A VPD allows an AI team—or a nation—to define its own boundaries:
- where data is allowed to live or never allowed to live,
- how many redundancies are required,
- which providers qualify based on performance or history,
- how the data moves through life cycles,
- and how metadata exposure is minimized by design.
This is the opposite of the centralized cloud model. Instead of fitting into someone else’s infrastructure, the infrastructure conforms to you.
This shift is not cosmetic. It fundamentally changes what is possible in the age of AI.

Why AI and Decentralization Are Now the Same Conversation
When Bell talks about sovereignty, he is not simply referring to nations—though the geopolitical implications are enormous. He is talking about digital sovereignty for developers, researchers, institutions, and communities.
AI requires:
- reproducibility
- versioning
- lineage
- compliance
- regional control
- economic efficiency
- and independence from political and corporate choke points
All of these depend on the structure of the storage layer.
The more powerful AI becomes, the more important the storage layer becomes. And the more centralized that layer is, the more vulnerable the entire ecosystem becomes.
Bell’s conclusion is clear: the future of AI cannot rest on centralized foundations.
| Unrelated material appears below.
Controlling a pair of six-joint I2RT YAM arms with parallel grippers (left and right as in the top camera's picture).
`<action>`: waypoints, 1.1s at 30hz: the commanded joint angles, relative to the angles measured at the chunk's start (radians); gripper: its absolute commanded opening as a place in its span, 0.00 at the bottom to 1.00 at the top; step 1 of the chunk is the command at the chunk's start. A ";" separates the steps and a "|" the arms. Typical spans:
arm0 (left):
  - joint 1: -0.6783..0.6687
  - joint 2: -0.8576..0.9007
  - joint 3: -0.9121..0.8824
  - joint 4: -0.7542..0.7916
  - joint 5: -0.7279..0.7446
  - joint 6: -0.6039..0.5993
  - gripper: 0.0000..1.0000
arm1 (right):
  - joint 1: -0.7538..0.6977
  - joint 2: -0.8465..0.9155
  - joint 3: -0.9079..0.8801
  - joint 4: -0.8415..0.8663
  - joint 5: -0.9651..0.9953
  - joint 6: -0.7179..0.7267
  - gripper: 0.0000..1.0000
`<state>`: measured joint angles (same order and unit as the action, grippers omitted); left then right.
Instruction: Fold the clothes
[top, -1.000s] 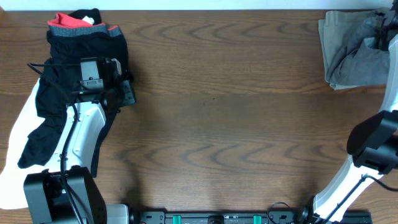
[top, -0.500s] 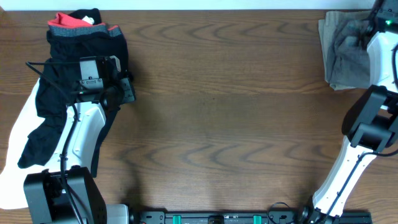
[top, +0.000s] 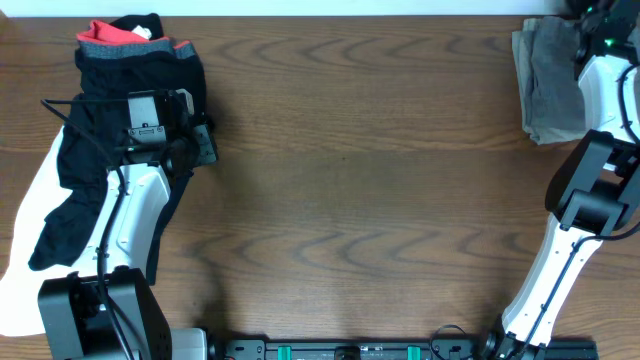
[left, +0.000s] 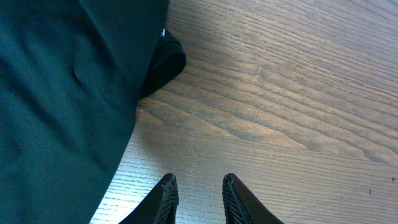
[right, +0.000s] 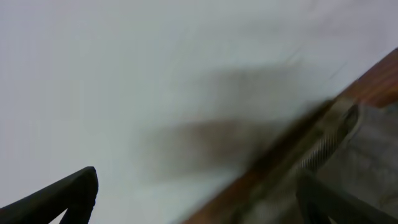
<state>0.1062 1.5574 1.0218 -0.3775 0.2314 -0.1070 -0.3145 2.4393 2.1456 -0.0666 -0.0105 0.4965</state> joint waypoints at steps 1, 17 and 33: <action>-0.001 0.013 0.015 -0.002 -0.008 0.009 0.27 | 0.007 -0.056 0.008 -0.083 -0.080 -0.220 0.99; -0.001 0.013 0.015 0.009 -0.009 0.009 0.27 | 0.002 -0.015 0.007 -0.307 -0.016 -0.444 0.01; -0.001 0.013 0.015 0.013 -0.008 0.005 0.27 | 0.018 0.167 0.008 -0.266 -0.106 -0.455 0.01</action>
<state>0.1062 1.5581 1.0218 -0.3649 0.2314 -0.1070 -0.3092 2.6045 2.1456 -0.3222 -0.0738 0.0631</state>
Not because decentralization is fashionable.
But because the stakes are now too high.
A Closing Thought: AI Will Reshape the World—But Only If the World Owns It
There is a moment near the end of Kenneth Bell’s keynote where he says something that crystallizes the argument better than any statistic:
“The future of the cloud doesn’t belong to the companies with the biggest data centers. It belongs to the networks with the strongest alignment between users and providers.”
AI cannot thrive in a world where the infrastructure beneath it is controlled by a handful of companies aligned with a handful of governments serving a handful of interests.
It needs an open foundation.
A sovereign foundation.
A foundation that scales with usage, not with political permission or corporate tolerance.
AI needs decentralization—not as an alternative, but as a condition for its future.
And that future is already being built.